Sustainability packaging and the IEEPA recovery
The packaging industry is in the middle of a sustainability transformation. Many companies are investing in biodegradable, compostable, or recyclable packaging materials — some of which are imported from covered countries:
Compostable packaging materials. PLA (polylactic acid) films, molded fiber products, and bio-based packaging from China and other Asian producers carried IEEPA surcharges. These products are often more expensive than conventional packaging, making the tariff burden disproportionately impactful.
Recycled content packaging. Packaging made from post-consumer recycled materials imported from covered countries was subject to IEEPA surcharges. The surcharge made recycled-content imports less competitive versus domestic virgin materials, undermining sustainability goals. The recovery restores the economic case for imported recycled-content packaging.
Paper-based alternatives to plastic. The shift from plastic to paper-based packaging drove increased imports of specialty paperboard and molded pulp products from covered countries. These entries carry IEEPA surcharges and are recoverable.
The recovery capital can fund further sustainability investments in packaging — new materials, supply chain optimization, and certification programs — creating a positive cycle where trade policy recovery supports environmental goals.
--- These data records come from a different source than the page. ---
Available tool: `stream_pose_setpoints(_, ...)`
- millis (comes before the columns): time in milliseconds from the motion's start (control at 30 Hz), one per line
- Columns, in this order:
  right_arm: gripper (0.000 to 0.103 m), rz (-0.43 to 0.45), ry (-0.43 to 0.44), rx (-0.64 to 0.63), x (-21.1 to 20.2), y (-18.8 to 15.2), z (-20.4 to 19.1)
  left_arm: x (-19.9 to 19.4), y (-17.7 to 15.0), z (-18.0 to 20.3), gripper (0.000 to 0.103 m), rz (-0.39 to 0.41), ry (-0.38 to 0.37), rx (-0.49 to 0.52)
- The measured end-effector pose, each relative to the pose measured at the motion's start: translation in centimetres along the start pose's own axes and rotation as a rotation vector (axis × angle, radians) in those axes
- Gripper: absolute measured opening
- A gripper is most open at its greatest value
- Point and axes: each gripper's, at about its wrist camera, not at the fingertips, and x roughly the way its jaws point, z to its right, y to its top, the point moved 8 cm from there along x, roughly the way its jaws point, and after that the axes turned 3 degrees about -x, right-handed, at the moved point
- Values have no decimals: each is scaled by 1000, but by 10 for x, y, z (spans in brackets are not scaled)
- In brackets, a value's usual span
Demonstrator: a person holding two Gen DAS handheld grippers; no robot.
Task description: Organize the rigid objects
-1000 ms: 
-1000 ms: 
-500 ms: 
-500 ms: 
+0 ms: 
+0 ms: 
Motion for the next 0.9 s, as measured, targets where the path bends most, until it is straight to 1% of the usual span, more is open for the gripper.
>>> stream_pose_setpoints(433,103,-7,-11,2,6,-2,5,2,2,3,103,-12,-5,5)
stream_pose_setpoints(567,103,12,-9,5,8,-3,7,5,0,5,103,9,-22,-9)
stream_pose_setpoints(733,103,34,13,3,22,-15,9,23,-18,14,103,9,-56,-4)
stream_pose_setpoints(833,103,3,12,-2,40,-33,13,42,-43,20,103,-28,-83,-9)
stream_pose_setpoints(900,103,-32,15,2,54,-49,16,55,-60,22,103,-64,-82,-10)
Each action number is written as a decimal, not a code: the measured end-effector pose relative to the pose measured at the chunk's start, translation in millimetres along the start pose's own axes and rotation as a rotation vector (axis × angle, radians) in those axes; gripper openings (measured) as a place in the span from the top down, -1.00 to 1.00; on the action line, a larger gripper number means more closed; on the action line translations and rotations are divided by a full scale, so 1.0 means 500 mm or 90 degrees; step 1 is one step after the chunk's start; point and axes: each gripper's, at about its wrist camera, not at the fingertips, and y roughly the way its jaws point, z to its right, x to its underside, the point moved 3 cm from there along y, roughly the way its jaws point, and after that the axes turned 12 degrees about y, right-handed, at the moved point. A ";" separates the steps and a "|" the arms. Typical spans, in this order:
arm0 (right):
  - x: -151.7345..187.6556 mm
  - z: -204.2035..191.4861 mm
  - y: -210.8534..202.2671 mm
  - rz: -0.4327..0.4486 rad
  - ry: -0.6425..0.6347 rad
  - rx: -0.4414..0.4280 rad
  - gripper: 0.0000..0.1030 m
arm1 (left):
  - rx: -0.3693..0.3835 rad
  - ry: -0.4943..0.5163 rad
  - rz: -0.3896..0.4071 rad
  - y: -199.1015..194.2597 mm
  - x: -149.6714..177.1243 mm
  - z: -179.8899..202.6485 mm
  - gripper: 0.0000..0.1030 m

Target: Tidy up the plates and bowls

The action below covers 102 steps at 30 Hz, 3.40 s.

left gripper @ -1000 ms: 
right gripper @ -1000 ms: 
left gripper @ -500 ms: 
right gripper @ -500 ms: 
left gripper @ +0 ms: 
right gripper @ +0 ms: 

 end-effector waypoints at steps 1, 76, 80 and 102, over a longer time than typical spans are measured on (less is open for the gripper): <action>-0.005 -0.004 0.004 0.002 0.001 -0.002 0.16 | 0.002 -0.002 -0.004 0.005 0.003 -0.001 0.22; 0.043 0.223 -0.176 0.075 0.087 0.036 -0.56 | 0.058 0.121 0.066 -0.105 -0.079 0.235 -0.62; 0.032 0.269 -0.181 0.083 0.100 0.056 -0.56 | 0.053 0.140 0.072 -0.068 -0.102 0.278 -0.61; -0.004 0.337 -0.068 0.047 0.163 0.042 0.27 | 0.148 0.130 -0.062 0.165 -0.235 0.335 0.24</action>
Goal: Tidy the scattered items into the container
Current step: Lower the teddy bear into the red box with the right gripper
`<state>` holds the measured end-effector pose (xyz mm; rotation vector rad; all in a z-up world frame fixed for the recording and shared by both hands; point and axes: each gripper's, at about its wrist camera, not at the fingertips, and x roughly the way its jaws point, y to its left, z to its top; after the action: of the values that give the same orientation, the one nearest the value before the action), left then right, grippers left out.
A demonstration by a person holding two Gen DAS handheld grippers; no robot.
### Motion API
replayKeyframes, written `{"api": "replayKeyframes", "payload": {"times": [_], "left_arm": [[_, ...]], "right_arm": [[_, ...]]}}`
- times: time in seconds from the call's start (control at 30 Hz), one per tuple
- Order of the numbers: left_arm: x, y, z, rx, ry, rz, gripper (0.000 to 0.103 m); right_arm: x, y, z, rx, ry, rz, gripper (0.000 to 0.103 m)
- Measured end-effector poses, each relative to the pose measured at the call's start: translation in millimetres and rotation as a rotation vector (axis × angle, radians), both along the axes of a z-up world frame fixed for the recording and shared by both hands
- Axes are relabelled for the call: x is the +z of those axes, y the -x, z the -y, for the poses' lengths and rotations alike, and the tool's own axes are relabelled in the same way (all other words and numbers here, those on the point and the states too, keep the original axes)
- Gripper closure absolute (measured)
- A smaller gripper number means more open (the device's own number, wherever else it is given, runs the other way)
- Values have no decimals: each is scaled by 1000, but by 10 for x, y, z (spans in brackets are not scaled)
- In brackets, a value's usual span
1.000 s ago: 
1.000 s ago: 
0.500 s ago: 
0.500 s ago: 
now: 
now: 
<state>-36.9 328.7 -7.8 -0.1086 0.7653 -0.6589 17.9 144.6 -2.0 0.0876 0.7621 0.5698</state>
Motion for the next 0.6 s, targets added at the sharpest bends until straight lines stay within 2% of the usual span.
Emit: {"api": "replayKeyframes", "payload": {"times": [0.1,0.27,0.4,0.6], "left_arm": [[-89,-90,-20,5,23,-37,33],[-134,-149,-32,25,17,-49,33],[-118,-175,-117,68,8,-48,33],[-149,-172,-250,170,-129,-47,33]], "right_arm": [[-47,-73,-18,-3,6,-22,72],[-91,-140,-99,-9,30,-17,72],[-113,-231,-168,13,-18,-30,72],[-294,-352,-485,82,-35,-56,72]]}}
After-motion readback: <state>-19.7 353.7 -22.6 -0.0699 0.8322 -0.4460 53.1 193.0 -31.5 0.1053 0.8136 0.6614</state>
Industrial packaging and shipping materials
Beyond consumer-facing packaging, industrial packaging materials represent a large import category:
Stretch wrap and shrink film. Used in pallet wrapping, bundling, and industrial packaging applications. High-volume, low-value-per-unit category with significant aggregate IEEPA exposure.
Strapping and banding. Steel and polyester strapping for securing palletized loads. Steel strapping may also carry Section 232 tariffs — separate IEEPA from Section 232 on these entries.
Dunnage and void fill. Air pillows, foam inserts, and paper-based void fill materials imported from covered countries. Often overlooked in recovery analyses because they’re considered incidental to the main shipment.
Pallets and crates. Wooden pallets and shipping crates from covered countries. See the lumber guide for wood packaging specifics.
IBC (intermediate bulk containers). Reusable plastic and composite IBCs from covered countries. These are relatively high-value packaging items where the per-unit IEEPA surcharge is significant.
Label and printed packaging
The label and printed packaging segment deserves special mention because it’s often classified separately from the container it decorates:
Pressure-sensitive labels. Self-adhesive labels on release liner, imported from China and other Asian producers. These are extremely high-volume imports — billions of labels per year for food, beverage, personal care, and pharmaceutical applications.
Shrink sleeves. PVC, PET, and OPS shrink sleeves for bottles and containers. The decorative sleeve is a separate import from the container itself, with its own entry and its own IEEPA surcharge.
Printed cartons and inserts. Folding cartons, package inserts, and printed paperboard components from covered countries.
These items are often low-value per unit but imported in enormous quantities. The cumulative IEEPA exposure across all label and printed packaging entries can be surprisingly large.
Packaging operates on volume and margins. The IEEPA recovery is volume money — it compounds across every entry, every shipment, every container load. Don’t underestimate it because the per-unit numbers seem small.